- _WHAT YOU NEED TO DO_: Please read the records below and return each line holding the string "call".

^^^^

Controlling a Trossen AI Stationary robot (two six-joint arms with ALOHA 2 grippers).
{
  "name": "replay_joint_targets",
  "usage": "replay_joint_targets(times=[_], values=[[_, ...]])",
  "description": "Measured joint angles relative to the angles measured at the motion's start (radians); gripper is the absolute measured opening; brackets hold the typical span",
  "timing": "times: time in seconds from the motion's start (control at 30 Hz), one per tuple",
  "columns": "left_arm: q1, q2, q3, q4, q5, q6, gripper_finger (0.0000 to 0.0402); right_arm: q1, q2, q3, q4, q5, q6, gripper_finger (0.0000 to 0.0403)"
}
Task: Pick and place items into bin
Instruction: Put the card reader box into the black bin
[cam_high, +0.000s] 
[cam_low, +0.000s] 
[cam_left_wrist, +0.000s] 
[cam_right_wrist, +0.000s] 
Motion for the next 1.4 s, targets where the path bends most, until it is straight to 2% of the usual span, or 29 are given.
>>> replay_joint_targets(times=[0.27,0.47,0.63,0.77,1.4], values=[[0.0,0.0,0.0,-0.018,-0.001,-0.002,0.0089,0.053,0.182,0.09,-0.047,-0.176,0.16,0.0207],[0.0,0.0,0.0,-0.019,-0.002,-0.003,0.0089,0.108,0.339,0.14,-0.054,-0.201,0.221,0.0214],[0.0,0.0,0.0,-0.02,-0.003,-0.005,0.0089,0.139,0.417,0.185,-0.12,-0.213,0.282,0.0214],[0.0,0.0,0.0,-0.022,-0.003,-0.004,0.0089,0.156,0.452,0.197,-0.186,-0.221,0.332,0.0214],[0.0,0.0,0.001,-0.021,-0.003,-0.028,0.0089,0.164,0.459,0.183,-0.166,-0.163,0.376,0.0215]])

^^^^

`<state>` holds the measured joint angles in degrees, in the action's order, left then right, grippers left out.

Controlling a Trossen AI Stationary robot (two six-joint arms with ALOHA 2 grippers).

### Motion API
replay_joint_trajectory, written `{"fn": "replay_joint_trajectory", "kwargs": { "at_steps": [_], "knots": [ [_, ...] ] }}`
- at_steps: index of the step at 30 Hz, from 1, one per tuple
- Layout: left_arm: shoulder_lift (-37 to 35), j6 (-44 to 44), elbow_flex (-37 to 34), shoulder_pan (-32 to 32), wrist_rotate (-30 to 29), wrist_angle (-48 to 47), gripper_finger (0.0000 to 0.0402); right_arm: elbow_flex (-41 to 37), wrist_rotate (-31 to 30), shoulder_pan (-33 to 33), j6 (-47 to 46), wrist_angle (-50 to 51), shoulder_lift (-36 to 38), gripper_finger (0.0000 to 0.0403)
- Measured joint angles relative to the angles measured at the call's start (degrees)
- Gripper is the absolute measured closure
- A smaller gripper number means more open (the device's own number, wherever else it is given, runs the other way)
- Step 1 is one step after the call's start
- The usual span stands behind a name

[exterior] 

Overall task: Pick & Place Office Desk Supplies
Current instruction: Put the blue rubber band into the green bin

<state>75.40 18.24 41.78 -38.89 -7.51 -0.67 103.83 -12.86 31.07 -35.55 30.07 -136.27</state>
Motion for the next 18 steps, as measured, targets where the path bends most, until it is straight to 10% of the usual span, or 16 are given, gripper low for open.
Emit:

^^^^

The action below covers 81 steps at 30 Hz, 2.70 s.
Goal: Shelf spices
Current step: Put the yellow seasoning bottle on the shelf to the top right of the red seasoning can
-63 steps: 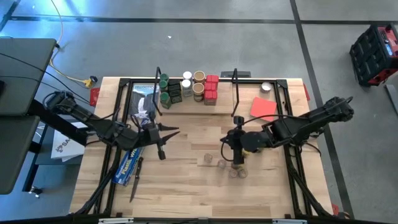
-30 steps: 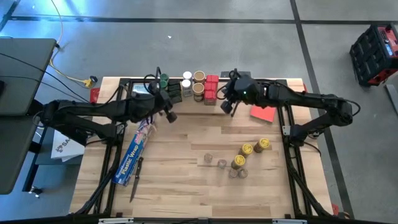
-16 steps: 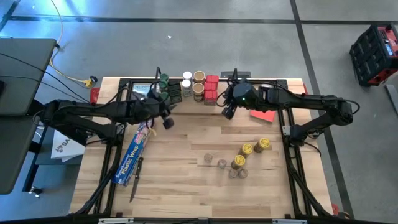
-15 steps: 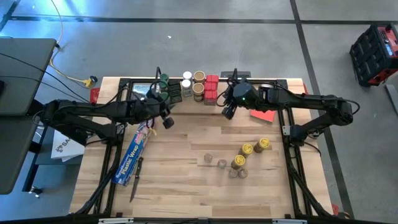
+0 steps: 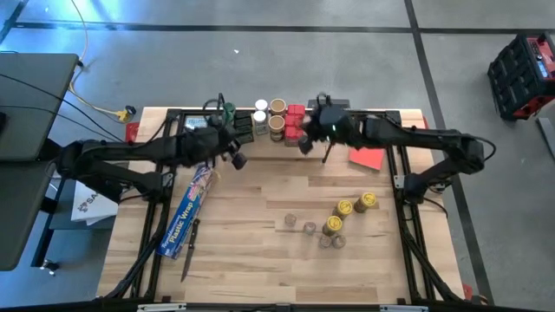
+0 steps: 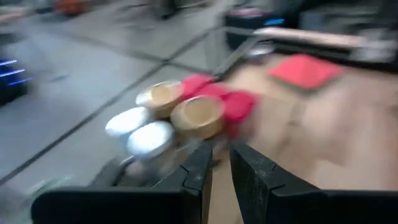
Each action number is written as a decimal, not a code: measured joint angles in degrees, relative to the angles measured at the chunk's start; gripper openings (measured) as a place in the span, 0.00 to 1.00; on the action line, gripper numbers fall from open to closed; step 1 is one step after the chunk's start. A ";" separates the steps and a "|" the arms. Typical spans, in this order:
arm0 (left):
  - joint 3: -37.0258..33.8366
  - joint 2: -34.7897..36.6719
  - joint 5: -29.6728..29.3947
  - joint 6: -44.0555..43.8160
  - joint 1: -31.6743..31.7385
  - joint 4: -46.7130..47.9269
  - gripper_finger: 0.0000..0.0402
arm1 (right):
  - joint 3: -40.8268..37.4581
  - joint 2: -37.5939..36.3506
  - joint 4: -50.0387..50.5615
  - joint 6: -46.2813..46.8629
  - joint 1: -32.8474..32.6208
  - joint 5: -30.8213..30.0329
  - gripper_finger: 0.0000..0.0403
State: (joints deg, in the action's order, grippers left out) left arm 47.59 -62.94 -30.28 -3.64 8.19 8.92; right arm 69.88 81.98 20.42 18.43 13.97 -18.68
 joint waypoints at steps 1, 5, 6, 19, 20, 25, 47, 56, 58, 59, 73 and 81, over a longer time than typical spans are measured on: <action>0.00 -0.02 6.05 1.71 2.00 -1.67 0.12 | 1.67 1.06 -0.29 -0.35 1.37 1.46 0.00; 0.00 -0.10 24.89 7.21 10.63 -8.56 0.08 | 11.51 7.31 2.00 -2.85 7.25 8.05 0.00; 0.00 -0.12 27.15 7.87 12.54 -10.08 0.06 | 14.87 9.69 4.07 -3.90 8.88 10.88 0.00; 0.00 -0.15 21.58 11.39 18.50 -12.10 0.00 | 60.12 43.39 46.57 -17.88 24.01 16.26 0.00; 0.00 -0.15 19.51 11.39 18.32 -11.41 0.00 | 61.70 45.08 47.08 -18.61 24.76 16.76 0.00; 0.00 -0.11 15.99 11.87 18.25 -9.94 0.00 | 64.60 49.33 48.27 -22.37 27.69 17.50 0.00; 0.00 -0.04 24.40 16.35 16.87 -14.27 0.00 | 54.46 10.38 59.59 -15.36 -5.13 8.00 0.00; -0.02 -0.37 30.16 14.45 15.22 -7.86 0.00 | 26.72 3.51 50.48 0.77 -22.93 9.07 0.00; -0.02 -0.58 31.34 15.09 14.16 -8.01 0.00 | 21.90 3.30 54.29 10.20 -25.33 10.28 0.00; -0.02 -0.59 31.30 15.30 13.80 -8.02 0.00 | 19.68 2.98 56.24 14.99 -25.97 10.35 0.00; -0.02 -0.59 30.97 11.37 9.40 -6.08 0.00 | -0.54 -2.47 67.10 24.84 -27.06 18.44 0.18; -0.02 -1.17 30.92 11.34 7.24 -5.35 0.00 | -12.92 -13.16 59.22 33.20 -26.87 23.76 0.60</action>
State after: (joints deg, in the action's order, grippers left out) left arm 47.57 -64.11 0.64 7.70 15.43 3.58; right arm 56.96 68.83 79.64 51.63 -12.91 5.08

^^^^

- _WRITTEN RESPONSE_:
- Measured joint angles relative to the angles measured at the call's start (degrees)
- Step 1 is one step after the call's start

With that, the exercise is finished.